* PROBLEM DESCRIPTION
Quote the records below word for word, please, from the very first line through the one that contains "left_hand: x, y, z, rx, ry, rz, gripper", and nothing beyond it.

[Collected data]

────────

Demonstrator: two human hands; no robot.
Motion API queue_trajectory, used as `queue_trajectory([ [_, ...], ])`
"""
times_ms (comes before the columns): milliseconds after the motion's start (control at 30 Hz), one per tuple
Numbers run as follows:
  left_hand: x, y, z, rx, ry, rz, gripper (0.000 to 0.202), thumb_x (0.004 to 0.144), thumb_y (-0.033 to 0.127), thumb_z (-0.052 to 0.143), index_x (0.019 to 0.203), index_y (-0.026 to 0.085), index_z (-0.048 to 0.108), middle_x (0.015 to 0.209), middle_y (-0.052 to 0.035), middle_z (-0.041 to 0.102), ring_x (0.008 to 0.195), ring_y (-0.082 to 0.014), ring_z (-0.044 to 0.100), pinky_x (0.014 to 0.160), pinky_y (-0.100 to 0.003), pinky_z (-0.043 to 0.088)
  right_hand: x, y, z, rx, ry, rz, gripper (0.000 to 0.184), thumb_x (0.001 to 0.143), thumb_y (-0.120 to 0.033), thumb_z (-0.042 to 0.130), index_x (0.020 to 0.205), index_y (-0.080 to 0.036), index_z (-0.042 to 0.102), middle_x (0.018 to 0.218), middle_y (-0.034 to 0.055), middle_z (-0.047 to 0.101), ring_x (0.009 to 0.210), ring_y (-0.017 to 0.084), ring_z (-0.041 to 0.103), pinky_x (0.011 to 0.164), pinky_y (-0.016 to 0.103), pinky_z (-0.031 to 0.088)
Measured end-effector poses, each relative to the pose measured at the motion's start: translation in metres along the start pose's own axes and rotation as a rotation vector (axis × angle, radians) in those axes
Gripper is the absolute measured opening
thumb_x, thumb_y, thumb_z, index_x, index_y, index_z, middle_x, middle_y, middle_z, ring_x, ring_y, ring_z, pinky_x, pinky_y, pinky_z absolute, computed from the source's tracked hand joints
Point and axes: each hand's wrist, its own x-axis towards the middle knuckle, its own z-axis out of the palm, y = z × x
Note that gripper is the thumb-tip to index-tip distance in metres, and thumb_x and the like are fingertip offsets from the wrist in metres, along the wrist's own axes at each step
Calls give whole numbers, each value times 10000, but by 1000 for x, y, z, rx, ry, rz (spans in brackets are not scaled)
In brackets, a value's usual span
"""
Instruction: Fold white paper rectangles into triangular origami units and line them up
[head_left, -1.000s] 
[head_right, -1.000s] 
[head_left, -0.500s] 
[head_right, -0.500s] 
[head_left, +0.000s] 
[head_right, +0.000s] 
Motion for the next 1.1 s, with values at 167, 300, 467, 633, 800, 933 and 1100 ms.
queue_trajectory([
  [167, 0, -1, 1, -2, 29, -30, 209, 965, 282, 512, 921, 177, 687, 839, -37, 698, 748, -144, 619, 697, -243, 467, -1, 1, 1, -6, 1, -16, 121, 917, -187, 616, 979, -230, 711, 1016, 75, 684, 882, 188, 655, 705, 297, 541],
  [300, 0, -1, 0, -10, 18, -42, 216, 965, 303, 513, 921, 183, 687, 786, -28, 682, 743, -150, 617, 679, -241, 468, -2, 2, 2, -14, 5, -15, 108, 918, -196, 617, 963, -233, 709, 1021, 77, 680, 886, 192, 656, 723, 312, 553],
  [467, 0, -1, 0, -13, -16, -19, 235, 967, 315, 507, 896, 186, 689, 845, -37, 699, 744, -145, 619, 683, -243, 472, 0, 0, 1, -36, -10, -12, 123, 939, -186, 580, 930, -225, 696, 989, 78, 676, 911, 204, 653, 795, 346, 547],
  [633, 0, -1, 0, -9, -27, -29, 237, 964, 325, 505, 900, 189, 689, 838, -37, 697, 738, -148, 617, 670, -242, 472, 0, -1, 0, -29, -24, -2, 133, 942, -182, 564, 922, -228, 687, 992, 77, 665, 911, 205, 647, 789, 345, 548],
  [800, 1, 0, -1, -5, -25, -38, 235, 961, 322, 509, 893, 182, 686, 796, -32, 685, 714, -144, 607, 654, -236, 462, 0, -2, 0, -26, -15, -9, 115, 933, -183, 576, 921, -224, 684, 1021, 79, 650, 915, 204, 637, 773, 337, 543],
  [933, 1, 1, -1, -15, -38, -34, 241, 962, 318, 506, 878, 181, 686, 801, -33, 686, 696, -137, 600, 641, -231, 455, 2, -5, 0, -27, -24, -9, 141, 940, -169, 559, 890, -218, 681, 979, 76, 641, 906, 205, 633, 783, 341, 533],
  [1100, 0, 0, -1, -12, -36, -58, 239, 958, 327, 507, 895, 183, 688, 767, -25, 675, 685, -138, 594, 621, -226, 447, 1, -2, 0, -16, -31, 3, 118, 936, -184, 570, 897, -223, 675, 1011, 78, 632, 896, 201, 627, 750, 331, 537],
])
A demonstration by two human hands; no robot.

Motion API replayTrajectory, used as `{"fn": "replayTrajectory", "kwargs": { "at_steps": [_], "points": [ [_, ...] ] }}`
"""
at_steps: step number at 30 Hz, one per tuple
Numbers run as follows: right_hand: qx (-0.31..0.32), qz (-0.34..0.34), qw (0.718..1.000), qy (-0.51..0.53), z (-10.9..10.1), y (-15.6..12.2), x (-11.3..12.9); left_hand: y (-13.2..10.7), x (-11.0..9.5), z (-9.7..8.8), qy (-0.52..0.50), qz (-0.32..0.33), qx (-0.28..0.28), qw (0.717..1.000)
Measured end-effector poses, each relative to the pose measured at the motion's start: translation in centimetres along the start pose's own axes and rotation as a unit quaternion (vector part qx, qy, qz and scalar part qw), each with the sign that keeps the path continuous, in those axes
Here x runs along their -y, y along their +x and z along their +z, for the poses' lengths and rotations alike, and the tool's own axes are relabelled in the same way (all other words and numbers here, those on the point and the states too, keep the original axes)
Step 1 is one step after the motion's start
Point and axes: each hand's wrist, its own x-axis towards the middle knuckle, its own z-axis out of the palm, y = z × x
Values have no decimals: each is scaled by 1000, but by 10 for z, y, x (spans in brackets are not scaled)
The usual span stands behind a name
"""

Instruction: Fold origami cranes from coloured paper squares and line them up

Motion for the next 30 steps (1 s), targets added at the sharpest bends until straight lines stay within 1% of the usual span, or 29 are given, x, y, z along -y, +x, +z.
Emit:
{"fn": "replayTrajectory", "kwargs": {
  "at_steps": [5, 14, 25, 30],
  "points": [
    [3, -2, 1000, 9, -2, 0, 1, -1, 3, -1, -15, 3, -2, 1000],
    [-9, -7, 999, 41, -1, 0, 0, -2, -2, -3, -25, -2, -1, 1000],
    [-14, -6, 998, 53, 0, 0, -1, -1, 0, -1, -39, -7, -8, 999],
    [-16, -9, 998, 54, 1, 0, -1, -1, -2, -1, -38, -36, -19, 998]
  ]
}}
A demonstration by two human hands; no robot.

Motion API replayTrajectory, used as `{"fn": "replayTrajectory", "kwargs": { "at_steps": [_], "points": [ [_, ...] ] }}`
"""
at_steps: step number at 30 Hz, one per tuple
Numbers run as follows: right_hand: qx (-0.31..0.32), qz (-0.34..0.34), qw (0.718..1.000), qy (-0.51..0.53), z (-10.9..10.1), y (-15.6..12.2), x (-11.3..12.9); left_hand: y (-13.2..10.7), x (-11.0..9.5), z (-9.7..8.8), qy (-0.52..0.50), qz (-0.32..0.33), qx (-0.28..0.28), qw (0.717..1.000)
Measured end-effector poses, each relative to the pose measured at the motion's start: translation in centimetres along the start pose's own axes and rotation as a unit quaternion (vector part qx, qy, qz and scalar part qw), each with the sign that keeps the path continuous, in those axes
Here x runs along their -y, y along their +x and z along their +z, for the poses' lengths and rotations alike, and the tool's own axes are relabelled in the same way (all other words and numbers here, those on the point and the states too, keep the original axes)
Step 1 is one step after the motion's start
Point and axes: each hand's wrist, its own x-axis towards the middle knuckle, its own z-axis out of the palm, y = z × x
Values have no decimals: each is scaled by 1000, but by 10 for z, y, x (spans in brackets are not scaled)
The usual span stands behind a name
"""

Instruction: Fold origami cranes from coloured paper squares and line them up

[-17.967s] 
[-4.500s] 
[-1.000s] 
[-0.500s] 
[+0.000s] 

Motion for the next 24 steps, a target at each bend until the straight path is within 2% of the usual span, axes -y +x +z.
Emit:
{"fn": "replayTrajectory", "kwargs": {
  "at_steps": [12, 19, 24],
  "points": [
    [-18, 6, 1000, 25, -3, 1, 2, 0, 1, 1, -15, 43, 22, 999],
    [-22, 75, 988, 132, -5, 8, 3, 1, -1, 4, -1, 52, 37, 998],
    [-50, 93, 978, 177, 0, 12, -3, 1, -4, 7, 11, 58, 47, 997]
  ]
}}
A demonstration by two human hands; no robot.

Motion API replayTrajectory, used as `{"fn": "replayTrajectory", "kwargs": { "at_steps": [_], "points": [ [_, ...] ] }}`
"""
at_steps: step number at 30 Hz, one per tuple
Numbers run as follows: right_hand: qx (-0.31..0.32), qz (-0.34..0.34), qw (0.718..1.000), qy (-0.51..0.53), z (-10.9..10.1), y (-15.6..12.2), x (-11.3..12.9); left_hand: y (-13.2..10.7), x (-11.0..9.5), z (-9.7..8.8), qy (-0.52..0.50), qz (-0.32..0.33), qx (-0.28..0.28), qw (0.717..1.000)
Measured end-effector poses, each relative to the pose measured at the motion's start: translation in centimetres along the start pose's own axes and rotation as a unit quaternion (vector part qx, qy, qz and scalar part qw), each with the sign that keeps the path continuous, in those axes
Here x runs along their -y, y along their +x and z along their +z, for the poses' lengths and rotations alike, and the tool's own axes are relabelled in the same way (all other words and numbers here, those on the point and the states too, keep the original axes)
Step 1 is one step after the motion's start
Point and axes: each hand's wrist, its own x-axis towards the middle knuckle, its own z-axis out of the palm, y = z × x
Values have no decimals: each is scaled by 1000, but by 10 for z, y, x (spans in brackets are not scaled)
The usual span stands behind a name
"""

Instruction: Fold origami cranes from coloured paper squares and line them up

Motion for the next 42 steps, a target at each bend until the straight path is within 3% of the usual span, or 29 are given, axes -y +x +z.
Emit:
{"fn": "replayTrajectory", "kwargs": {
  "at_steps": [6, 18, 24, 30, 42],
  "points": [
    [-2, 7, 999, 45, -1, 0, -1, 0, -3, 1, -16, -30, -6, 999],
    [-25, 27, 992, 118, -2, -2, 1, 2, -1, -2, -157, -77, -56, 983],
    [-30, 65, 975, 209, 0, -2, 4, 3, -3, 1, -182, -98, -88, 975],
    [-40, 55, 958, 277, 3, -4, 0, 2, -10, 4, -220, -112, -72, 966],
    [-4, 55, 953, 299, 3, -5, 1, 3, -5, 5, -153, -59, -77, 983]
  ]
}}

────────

* RESPONSE
Demonstrator: two human hands; no robot.
Motion API queue_trajectory, used as `queue_trajectory([ [_, ...], ])`
"""
times_ms (comes before the columns): milliseconds after the motion's start (control at 30 Hz), one per tuple
Numbers run as follows:
  left_hand: x, y, z, rx, ry, rz, gripper (0.000 to 0.202), thumb_x (0.004 to 0.144), thumb_y (-0.033 to 0.127), thumb_z (-0.052 to 0.143), index_x (0.019 to 0.203), index_y (-0.026 to 0.085), index_z (-0.048 to 0.108), middle_x (0.015 to 0.209), middle_y (-0.052 to 0.035), middle_z (-0.041 to 0.102), ring_x (0.008 to 0.195), ring_y (-0.082 to 0.014), ring_z (-0.044 to 0.100), pinky_x (0.014 to 0.160), pinky_y (-0.100 to 0.003), pinky_z (-0.043 to 0.088)

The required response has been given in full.